Epigenetic disorders give rise to several human diseases, including various cancers, neuron disorders, psychosis, and cardiovascular diseases, many of which are mediated by altered expression and activity of DNA methyltransferase 1 (DNMT1; refs. 1–8). DNMT1 is involved in DNA methylation (4). Cancer cells undergo changes in 5′-methylcytosine distribution, including global DNA hypomethylation and region-specific hypermethylation of promoter CpG islands associated with tumor suppressor genes (TSGs; ref. 9). Aberrant promoter hypermethylation of CpG islands associated with TSGs can lead to transcriptional silencing and result in tumorigenesis (4). DNMT1 is reported to be especially overexpressed in lung and liver cancer patients that are smokers (10, 11).
The key ingredient of tobacco smoke carcinogen, nitrosamine 4-(methylnitro-samino)-1-(3-pyridyl)-1-butanone (also known as nicotine-derived nitrosamine ketone; NNK) systemically induces tumors of the lung in rats, mice, and hamsters and also plays a major role in lung carcinogenesis (12, 13). As previously reported in mouse and rat studies, NNK exposure not only leads to gene mutation, but also induces hypermethylation of multiple TSG promoters in liver or lung tumors, such as cyclin-dependent kinase inhibitor 2A (p16, inhibits CDK4) (p16INK4A), death-associated protein kinase 1 (Dapk1), retinoic acid receptor β (Rarb), and runt-related transcription factor 3 (Runx) (14–17). Clinical studies indicated that smoking is associated with promoter hypermethylation at more than 20 TSGs in lung tumors (18, 19). However, the mechanism underlying the promoter hypermethylation of TSGs relevant to tobacco carcinogenesis has not been elucidated.

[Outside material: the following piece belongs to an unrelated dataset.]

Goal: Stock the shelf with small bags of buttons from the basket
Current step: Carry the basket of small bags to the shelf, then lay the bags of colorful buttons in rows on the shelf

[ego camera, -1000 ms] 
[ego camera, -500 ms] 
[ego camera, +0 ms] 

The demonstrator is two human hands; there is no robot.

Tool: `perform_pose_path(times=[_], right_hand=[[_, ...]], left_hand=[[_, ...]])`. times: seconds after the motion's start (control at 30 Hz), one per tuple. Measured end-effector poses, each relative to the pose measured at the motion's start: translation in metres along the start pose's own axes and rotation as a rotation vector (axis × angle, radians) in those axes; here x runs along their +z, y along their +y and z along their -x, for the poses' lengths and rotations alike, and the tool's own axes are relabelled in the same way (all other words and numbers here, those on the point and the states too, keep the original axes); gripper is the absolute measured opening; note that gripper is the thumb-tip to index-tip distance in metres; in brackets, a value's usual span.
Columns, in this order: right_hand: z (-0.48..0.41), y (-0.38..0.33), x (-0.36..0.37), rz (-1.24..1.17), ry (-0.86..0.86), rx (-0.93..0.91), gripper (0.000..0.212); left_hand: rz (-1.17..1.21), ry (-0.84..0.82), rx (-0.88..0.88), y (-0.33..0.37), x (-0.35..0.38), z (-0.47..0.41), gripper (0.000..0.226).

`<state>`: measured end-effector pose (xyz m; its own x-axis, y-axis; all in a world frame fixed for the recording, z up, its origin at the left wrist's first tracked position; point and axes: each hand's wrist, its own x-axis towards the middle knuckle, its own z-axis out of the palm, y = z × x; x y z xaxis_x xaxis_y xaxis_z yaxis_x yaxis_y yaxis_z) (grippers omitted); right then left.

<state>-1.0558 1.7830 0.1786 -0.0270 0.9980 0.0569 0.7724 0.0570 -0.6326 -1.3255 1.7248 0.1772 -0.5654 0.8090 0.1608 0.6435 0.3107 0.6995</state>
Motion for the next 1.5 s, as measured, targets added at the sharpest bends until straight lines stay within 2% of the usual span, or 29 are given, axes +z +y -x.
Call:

NNK has been shown to induce alterations in many signaling pathways, such as the EGFR, AKT, MAPK, ERK1/2, and NFκB pathways (13, 20–22). Therefore, we proposed that NKK induces overexpression of DNMTs through some signaling pathways, thereby leading to hypermethylation at multiple TSG promoters. Lung cancer is one of the most common cancers worldwide and is the leading cause of cancer mortality in industrialized countries (23). About 85%–90% of lung cancer cases are caused by cigarette smoking (12). Using lung cancer as a model, we performed cell, animal, and clinical studies to analyze the molecular mechanisms of DNMT1 overexpression in relation to NNK.